• [Exercise material]:
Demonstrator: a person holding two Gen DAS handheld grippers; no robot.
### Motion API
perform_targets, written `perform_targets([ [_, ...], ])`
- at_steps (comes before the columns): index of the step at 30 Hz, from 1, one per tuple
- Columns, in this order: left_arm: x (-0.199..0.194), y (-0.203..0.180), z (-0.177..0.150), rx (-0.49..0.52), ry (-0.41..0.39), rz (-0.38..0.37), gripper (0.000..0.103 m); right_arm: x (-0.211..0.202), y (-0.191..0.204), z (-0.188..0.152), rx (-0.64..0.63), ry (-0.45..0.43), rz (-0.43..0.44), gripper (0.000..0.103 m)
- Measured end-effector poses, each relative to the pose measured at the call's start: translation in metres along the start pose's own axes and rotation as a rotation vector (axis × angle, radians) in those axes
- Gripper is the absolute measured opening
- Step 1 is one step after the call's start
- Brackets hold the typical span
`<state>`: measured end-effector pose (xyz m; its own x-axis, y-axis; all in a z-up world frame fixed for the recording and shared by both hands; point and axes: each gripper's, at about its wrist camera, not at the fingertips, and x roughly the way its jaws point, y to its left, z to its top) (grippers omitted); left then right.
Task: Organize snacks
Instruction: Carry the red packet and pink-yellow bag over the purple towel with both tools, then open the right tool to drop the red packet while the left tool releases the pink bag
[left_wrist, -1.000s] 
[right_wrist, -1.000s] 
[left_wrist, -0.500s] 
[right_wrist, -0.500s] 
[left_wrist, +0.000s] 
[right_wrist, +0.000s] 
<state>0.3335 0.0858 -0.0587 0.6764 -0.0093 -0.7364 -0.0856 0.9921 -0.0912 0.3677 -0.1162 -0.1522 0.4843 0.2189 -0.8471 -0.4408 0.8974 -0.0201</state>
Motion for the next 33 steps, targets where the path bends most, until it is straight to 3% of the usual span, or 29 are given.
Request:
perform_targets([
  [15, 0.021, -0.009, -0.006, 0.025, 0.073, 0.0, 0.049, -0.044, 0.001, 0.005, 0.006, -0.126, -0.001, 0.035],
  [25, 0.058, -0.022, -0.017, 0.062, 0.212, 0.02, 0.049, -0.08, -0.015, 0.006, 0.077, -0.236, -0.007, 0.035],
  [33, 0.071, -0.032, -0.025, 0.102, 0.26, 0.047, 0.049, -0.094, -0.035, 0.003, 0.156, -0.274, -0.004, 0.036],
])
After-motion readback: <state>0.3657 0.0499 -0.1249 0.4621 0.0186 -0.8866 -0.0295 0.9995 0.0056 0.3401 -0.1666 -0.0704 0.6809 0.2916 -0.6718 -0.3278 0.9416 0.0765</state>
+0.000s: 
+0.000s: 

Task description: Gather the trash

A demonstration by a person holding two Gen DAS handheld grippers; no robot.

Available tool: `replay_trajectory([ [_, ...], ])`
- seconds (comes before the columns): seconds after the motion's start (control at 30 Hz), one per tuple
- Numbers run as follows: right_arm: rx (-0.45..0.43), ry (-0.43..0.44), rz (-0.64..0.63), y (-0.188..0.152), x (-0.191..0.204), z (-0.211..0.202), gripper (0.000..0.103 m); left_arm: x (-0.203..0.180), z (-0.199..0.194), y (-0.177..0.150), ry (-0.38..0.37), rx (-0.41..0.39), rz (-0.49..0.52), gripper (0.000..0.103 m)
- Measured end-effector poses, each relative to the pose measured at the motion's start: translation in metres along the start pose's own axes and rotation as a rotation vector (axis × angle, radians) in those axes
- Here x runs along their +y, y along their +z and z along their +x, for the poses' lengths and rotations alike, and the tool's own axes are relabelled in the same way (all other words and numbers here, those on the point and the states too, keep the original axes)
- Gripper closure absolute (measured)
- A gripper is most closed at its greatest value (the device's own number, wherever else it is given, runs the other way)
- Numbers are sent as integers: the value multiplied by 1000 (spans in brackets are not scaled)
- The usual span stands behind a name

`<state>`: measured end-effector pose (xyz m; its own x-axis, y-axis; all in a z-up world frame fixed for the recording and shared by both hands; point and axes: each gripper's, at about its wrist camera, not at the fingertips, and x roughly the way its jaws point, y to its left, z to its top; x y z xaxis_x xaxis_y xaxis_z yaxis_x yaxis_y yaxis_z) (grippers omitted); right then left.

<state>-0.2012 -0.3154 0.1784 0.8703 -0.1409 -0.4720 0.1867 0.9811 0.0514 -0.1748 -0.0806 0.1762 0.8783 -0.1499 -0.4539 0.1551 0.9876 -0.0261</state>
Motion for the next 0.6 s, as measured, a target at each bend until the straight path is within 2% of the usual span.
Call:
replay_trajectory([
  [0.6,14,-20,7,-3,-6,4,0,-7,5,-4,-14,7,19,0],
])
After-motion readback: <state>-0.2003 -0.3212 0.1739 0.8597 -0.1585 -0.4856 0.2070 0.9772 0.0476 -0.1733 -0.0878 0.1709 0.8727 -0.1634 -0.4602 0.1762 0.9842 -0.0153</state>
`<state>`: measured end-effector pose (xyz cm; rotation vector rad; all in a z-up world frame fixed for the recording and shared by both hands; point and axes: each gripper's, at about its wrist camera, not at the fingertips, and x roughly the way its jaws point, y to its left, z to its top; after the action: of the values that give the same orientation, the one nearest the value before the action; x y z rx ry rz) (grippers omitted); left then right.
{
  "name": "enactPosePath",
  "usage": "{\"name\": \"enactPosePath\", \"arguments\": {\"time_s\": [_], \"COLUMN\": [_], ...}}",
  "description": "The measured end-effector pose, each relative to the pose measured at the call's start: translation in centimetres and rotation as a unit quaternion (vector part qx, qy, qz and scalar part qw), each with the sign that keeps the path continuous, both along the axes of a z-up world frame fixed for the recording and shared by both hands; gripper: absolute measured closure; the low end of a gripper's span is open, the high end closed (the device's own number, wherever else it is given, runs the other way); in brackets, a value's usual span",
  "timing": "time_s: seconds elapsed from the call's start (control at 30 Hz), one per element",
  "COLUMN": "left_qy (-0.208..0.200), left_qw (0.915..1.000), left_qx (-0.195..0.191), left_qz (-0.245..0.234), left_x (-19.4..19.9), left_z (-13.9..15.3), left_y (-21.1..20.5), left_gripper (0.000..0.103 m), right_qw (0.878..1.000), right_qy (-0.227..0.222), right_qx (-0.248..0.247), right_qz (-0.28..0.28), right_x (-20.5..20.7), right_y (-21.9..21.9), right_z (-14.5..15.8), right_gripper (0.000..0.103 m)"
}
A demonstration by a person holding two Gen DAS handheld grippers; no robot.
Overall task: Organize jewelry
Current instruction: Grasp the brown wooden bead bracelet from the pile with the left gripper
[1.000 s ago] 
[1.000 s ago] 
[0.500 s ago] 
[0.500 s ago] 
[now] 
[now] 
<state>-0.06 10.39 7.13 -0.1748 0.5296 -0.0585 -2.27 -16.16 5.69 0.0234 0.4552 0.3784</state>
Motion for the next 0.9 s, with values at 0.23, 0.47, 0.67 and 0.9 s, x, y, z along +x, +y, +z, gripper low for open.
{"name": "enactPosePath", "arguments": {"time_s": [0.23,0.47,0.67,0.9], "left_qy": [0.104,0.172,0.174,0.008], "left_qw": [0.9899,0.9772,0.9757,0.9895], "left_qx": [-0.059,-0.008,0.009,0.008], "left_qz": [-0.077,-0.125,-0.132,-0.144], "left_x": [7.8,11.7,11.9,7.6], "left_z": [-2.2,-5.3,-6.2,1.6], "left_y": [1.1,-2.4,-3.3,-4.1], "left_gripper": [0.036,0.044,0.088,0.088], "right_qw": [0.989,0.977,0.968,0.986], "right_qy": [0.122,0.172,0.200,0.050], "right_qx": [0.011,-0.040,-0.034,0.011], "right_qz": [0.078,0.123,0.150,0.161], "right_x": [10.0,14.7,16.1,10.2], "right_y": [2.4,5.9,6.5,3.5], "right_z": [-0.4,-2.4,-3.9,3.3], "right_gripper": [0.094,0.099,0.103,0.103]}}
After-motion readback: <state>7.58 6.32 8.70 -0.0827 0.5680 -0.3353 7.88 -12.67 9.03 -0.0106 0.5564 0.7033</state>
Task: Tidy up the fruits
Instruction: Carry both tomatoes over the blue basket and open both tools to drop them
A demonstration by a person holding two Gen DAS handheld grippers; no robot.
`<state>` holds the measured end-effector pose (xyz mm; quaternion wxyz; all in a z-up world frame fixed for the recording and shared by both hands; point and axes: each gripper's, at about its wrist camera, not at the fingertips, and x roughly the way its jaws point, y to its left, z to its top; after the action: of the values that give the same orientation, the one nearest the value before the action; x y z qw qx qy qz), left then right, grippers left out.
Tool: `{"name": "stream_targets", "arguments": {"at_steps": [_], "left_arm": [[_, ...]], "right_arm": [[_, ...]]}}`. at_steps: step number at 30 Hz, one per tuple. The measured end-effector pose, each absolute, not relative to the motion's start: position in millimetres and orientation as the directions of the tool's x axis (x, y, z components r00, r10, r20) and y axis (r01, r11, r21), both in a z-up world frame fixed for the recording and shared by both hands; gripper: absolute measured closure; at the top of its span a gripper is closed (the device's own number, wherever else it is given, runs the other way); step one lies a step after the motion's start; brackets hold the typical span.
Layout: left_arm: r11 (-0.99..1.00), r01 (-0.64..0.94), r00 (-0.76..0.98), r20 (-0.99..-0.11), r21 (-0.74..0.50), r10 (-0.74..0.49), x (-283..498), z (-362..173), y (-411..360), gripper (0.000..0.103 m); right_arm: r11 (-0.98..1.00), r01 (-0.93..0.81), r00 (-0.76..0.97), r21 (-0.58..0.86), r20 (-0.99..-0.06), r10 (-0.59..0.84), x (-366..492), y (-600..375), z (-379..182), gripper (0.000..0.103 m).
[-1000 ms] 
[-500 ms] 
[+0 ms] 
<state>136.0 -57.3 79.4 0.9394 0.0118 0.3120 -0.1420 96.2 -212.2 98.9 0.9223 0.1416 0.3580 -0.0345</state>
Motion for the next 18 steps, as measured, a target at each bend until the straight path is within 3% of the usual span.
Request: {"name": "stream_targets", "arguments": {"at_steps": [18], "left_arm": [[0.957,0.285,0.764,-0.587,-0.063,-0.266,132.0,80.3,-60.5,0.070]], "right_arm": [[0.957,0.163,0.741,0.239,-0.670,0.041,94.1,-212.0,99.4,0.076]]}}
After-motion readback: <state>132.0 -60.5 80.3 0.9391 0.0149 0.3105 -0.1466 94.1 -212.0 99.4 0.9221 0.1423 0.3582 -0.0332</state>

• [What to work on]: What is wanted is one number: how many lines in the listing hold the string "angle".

• [Answer box]: 2